U.S. Mayors Join Kyoto in Defiance of Bush

Posted on May 14, 2005

Fed up with rising children's asthma rates and breathing polluted air, a bipartisan group of 132 U.S. mayors is defying President Bush and embracing the Kyoto Treaty on their own. The New York Times reports:

Unsettled by a series of dry winters in this normally wet city, Mayor Greg Nickels has begun a nationwide effort to do something the Bush administration will not: carry out the Kyoto Protocol on global warming.

Mayor Greg Nickels of Seattle formed a bipartisan coalition of mayors to adopt the Kyoto Protocol on global warming on the local level.

Mr. Nickels, a Democrat, says 131 other likeminded mayors have joined a bipartisan coalition to fight global warming on the local level, in an implicit rejection of the administration's policy.

The mayors, from cities as liberal as Los Angeles and as conservative as Hurst, Tex., represent nearly 29 million citizens in 35 states, according to Mayor Nickels's office. They are pledging to have their cities meet what would have been a binding requirement for the nation had the Bush administration not rejected the Kyoto Protocol: a reduction in heat-trapping gas emissions to levels 7 percent below those of 1990, by 2012.

On Thursday, Mayor Michael R. Bloomberg brought New York City into the coalition, the latest Republican mayor to join.

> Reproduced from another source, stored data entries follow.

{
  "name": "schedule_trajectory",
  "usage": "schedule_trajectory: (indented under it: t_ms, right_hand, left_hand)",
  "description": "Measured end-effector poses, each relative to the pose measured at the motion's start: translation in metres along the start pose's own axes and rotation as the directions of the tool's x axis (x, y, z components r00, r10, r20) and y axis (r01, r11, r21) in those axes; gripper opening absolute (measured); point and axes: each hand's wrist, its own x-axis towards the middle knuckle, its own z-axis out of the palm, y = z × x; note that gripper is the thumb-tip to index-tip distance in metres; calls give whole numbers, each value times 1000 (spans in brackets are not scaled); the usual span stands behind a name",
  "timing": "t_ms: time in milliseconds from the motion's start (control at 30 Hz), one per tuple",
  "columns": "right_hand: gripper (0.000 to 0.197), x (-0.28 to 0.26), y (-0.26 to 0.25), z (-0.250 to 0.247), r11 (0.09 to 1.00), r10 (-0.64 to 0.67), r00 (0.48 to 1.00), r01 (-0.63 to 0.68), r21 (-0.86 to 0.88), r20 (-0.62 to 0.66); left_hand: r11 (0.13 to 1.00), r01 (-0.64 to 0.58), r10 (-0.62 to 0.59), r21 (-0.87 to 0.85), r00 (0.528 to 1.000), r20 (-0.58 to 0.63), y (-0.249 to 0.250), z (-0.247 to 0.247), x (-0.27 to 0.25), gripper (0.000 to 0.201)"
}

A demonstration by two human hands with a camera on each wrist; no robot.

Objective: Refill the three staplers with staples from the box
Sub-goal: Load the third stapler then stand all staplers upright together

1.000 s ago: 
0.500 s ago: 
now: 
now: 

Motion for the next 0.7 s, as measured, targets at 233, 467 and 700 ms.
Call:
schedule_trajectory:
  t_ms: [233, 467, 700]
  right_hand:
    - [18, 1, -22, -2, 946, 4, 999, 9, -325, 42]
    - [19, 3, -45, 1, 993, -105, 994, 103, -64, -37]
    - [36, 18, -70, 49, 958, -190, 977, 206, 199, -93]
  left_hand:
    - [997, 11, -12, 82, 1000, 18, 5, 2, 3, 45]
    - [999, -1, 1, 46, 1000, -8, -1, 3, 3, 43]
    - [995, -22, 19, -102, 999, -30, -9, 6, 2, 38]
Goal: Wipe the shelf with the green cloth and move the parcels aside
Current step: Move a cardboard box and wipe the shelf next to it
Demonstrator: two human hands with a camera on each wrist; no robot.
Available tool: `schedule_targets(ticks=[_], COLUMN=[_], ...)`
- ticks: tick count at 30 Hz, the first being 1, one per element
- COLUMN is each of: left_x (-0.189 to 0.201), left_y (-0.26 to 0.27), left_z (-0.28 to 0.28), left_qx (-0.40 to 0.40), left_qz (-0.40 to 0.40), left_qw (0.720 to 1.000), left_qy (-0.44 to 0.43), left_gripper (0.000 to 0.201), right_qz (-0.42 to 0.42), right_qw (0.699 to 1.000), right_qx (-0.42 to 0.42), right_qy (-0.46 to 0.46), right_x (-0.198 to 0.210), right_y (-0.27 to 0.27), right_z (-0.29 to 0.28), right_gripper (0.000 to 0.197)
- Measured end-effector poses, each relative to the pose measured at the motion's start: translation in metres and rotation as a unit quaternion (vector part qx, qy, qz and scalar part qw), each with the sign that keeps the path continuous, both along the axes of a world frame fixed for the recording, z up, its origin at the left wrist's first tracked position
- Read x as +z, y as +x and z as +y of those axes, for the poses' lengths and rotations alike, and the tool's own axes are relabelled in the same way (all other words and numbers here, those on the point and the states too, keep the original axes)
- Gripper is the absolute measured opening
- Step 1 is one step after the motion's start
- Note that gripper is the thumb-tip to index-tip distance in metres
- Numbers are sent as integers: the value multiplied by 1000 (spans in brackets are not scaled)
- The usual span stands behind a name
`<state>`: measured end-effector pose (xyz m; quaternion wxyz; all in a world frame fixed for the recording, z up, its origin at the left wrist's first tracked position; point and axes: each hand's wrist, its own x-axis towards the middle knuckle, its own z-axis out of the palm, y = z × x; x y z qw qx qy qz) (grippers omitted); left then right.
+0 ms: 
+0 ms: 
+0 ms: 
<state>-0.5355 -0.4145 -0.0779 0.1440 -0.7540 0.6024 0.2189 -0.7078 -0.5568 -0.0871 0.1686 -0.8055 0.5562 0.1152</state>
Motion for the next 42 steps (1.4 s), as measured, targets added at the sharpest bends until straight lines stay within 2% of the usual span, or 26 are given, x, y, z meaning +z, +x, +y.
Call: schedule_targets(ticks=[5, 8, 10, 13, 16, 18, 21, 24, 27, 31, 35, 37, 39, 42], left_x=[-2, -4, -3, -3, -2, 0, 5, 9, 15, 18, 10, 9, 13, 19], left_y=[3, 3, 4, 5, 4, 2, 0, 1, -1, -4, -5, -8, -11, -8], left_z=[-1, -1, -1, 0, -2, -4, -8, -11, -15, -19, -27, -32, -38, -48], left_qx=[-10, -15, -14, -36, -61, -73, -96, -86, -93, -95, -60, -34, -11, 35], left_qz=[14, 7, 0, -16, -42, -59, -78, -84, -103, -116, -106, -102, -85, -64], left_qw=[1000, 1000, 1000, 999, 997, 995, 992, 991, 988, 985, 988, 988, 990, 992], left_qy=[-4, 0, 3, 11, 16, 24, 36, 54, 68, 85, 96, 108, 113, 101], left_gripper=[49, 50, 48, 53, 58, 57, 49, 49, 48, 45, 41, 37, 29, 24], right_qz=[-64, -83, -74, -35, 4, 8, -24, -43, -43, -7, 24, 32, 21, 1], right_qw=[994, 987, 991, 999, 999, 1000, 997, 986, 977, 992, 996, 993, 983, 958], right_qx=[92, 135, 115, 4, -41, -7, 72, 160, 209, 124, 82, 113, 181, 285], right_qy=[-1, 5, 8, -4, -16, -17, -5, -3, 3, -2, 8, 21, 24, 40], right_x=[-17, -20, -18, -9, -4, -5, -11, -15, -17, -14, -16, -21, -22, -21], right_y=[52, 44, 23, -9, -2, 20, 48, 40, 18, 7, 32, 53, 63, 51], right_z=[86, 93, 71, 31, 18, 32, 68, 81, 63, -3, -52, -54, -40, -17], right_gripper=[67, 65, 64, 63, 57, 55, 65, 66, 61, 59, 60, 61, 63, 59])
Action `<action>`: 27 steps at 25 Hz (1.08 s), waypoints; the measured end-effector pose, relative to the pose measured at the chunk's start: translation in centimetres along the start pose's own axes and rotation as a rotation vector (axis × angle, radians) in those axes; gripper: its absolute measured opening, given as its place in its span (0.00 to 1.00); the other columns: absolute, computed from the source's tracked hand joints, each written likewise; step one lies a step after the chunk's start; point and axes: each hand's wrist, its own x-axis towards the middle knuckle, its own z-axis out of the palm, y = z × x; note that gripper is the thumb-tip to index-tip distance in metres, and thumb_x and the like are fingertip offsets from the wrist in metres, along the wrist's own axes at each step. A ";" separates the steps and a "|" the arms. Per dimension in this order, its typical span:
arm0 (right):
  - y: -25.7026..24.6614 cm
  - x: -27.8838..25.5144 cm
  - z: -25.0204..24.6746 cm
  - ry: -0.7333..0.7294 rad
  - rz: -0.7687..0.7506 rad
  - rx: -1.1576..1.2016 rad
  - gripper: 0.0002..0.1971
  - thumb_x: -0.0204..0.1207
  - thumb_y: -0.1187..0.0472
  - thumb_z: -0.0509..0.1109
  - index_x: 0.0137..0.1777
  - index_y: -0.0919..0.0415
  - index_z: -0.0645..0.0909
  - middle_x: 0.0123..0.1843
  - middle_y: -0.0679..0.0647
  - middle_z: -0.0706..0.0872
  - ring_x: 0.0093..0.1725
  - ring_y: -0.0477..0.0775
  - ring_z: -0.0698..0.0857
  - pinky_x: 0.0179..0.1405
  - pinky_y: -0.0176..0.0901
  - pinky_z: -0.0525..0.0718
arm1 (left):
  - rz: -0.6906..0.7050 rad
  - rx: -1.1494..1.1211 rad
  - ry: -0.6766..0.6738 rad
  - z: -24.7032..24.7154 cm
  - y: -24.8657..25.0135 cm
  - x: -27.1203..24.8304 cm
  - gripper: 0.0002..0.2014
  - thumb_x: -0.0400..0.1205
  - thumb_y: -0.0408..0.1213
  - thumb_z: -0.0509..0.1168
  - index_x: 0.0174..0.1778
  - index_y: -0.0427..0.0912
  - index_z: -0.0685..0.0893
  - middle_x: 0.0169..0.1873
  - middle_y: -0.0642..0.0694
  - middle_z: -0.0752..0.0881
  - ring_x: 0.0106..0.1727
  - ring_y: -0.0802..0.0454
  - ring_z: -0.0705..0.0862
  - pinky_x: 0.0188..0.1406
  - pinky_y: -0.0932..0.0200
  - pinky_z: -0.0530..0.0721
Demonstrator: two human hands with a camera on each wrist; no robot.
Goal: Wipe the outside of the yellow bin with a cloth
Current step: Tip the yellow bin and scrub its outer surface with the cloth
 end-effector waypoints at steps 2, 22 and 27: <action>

The White House said it opposed the treaty because it would cost 5 million American jobs. But the mayors think otherwise. They say that global warming is threatening the water supply in California, and flooding could easily destroy New Orleans and that action must be taken now. They also say that reducing emissions actually creates jobs and economic growth.
The coalition is not the first effort by local leaders to take up the initiative on climate change. California, under Gov. Arnold Schwarzenegger, a Republican, is moving to limit carbon dioxide emissions, and Gov. George A. Pataki of New York, also a Republican, has led efforts to reduce power plant emissions in the Northeast. But the coalition is unusual in its open embrace of an international agreement that the Bush administration has spurned, Mayor Nickels's office said, and is significant because cities are huge contributors to the nation's emission of heat-trapping gases.
Global warming and polluted air are not partisan issues. They are issues for anyone that breathes. Reducing pollution just makes good economic sense. After all, think of how much we could save on healthcare if we had less asthma and lung disease to treat?